Die erste veröffentlichte Version des Bock-Editors in WordPress 5.0 am 6. Dezember 2018 enthielt so viele offensichtliche Bugs, dass dies mein Vertrauen in die WordPress-Entwicklung zum ersten Mal stark erschüttert hat. Es wurde trotz unzähliger kritischer Stimmen aus der WordPress-Community auf Biegen und Brechen veröffentlicht.

Diese Website hier (Gutenberg-Editor.de) hatte ich dann auch erst mit WordPress 5.2, das etwas stabiler war, online gestellt. Mit WP-lernen.de stelle ich meinen Kunden bereits eine Anlaufstelle zur Verfügung, auf der sie sich über die Basics des Arbeitens mit WordPress kundig machen können.

Die Website hier war als zwangsläufige Fortsetzung gedacht. Hätte ich damals schon geahnt, wie sich die Entwicklung hinzieht und welches Stückwerk da auf uns zukommt; diese Website wäre nie entstanden.

Zumal ich Gutenberg absolut unbrauchbar finde. Viel zu viel Geklicke nötig für Dinge, die im klassischen Editor viel schneller funktionieren. Andauernde Veränderungen, die aktuelle! Dokumentationen nur für kurze Zeit erlauben.

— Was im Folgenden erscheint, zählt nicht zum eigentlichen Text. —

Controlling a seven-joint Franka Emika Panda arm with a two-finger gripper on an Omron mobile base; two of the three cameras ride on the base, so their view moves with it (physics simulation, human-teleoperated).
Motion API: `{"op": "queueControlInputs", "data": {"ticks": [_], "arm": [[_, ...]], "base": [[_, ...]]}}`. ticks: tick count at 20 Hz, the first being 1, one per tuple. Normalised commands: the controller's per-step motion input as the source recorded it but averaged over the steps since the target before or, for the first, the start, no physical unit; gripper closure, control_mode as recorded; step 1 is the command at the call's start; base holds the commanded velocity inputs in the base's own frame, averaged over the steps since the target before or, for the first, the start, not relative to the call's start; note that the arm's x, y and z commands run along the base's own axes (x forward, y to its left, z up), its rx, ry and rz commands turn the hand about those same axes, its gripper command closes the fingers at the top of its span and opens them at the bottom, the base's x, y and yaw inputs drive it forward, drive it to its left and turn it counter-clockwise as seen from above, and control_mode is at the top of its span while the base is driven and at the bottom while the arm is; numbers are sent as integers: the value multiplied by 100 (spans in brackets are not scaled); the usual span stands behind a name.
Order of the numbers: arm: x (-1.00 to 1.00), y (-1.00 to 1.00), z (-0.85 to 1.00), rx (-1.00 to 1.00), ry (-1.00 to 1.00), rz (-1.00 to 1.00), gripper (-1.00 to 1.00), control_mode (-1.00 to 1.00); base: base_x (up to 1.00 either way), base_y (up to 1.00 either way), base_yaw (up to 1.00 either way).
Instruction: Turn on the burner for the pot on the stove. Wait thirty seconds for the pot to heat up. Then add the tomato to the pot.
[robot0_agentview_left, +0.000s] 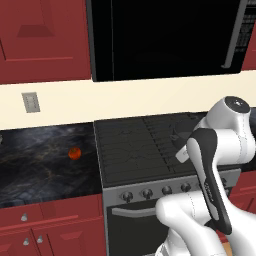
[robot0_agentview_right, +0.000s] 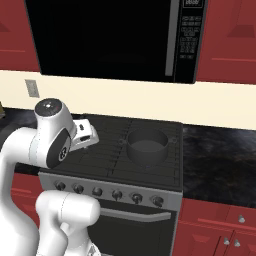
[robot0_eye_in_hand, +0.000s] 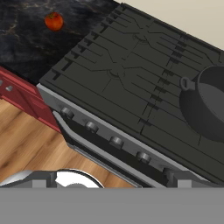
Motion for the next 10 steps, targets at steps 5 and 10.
{"op": "queueControlInputs", "data": {"ticks": [5, 10], "arm": [[0, 0, 0, 0, 0, 0, -100, -100], [0, 0, 0, 0, 0, 0, -100, -100]], "base": [[0, 0, 0], [0, 0, 0]]}}
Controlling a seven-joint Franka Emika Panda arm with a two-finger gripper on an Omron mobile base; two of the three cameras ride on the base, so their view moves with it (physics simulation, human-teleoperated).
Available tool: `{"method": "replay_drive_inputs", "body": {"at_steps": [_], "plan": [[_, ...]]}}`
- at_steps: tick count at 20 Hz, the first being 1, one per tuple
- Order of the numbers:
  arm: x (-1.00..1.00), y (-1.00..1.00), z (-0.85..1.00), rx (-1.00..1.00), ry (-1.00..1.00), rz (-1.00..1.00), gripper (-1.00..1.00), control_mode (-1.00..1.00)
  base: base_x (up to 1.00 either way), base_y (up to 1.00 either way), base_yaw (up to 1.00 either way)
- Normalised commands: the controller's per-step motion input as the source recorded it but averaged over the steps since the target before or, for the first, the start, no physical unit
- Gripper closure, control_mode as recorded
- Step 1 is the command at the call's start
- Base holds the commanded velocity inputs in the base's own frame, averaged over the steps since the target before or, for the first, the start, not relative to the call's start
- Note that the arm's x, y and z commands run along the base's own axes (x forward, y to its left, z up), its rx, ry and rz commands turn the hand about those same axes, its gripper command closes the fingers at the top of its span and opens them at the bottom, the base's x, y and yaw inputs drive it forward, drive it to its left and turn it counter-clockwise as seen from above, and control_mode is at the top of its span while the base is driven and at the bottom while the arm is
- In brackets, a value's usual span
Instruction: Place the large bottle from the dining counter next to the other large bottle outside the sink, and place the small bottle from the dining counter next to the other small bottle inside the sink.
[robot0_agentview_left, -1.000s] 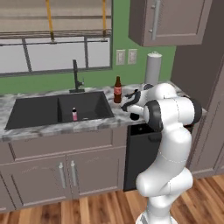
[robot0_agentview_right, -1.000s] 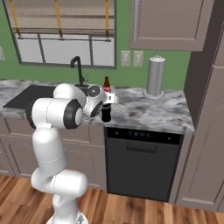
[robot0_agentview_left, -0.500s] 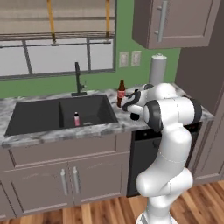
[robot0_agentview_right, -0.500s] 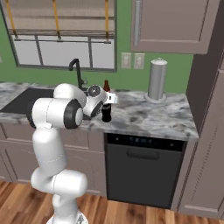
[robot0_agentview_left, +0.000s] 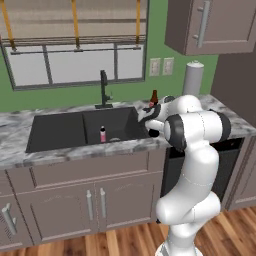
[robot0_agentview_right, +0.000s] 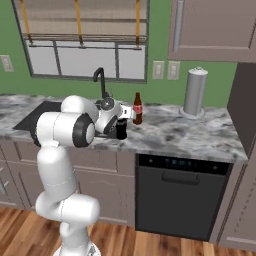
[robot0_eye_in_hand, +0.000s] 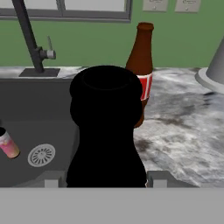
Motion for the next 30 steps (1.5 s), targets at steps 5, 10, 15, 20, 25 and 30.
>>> {"method": "replay_drive_inputs", "body": {"at_steps": [5, 10, 15, 20, 25, 30], "plan": [[0.00, 0.00, 0.00, 0.00, 0.00, 0.00, 1.00, 1.00, 0.18, 0.04, 0.00], [0.00, 0.00, 0.00, 0.00, 0.00, 0.00, 1.00, 1.00, 0.07, -0.01, 0.00], [0.00, 0.00, 0.00, 0.00, 0.00, 0.00, 1.00, 1.00, 0.00, -0.20, 0.00], [0.00, 0.00, 0.00, 0.00, 0.00, 0.00, 1.00, 1.00, 0.00, -0.42, 0.00], [0.00, 0.00, 0.00, 0.00, 0.00, 0.00, 1.00, 1.00, 0.00, -0.44, 0.03], [0.00, 0.00, 0.00, 0.00, 0.00, 0.00, 1.00, 1.00, 0.10, -0.03, 0.00]]}}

Ich setze es selbst nicht und auch bei keinem Kunden ein, also ist mein priorisierter Bedarf für die Website Gutenberg-Editor.de auch nicht (mehr) vorhanden.

Mittlerweile habe ich andere Wege entdeckt, mit WordPress weiterzuarbeiten und auch künftig nicht zu Gutenberg/zum Block-Editor gezwungen zu werden. So gibt es beispielsweise ein Plugin, das die Notwendigkeit eines Themes unnötig macht. Das Theme wird deaktiviert und somit ist auch das kommende FSE kein Thema mehr. Darauf konzentriere ich mich jetzt voll und ganz.

Denkbar ist es, dass ich in nicht ferner Zukunft hier Alternativen zu Gutenberg vorstellen werde.

Für Kunden von Apart-Webdesign ist die Website Gutenberg-Editor.de weiterhin per Passwort zugänglich. Sie ist in den aktuellen Bereichen (Stand WordPress 5.6) sicher immer noch recht informativ.

 Sollte die Gutenberg-Entwicklung jemals fertig werden, stabil sein und ein gutes UI bieten, dann werde ich diese Website möglicherweise wieder aufleben lassen.